▶ [Directions for this task] Spot each line in the data below containing "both" and copy it.

▶ [Given data]
-=-=-=-=-

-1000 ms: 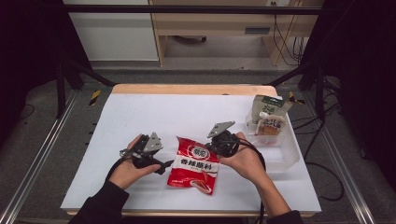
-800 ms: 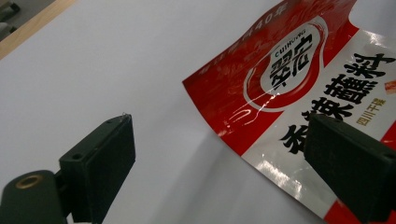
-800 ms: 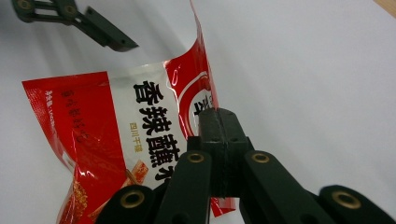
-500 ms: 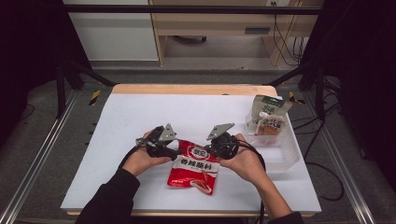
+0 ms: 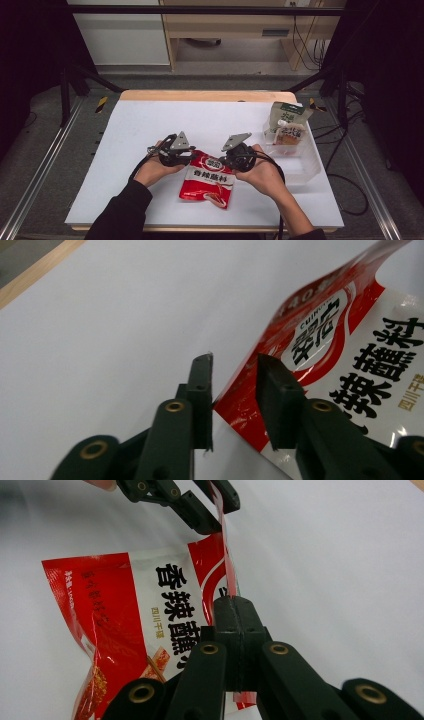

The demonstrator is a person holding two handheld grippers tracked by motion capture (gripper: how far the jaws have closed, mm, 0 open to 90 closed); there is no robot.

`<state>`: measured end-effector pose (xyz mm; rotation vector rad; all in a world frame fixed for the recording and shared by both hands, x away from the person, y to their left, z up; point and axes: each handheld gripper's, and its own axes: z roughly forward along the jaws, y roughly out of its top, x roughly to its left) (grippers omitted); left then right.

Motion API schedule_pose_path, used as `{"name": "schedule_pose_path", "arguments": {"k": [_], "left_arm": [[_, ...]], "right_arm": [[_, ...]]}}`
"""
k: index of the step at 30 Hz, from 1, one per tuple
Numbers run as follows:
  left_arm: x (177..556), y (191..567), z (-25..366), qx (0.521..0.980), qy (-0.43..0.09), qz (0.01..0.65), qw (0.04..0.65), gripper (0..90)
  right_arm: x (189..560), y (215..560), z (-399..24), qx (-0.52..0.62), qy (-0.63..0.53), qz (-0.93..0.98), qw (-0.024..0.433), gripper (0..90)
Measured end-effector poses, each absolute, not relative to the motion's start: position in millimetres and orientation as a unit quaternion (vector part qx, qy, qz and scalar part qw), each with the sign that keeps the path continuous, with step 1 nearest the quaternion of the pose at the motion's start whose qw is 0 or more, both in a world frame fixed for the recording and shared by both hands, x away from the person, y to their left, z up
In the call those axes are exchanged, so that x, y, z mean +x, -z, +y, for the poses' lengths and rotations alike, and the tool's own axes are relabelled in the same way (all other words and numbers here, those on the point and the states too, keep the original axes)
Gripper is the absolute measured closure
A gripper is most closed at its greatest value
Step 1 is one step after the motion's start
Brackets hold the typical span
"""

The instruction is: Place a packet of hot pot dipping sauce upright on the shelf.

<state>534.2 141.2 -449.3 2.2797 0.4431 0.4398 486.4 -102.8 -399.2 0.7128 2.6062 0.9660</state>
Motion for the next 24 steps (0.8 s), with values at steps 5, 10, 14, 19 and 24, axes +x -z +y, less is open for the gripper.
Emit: {"name": "schedule_pose_path", "arguments": {"k": [5,10,14,19,24], "left_arm": [[532,444,144,0.887,-0.148,0.181,0.398,84.9],[528,443,142,0.888,-0.132,0.176,0.404,90.0],[527,441,143,0.887,-0.129,0.177,0.406,90.0],[521,433,148,0.887,-0.131,0.173,0.409,90.0],[514,420,155,0.888,-0.134,0.167,0.407,90.0]], "right_arm": [[486,398,-108,0.253,-0.336,0.897,0.138,90.0],[485,397,-114,0.259,-0.336,0.894,0.142,90.0],[485,395,-116,0.261,-0.337,0.894,0.141,90.0],[484,390,-118,0.257,-0.347,0.890,0.145,90.0],[483,383,-119,0.252,-0.369,0.883,0.143,90.0]]}}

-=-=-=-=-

▶ [Written reply]
`<state>`: measured end-effector pose (xyz mm; rotation vector rad; all in a world frame fixed for the recording and shared by both hands, x away from the person, y to their left, z up; point and axes: each handheld gripper's, and its own axes: z roughly forward along the jaws, y roughly out of its top, x roughly to its left) (grippers omitted); left then right.
Measured end-effector poses, each absolute, not relative to the motion's start: position in millimetres and orientation as a unit quaternion (vector part qx, qy, qz and scalar part qw), each with the sign that keeps the path continuous, with step 1 nearest the quaternion of the pose at the motion's start whose qw is 0 or more, both in a world frame fixed for the recording and shared by both hands, x away from the person, y to their left, z up

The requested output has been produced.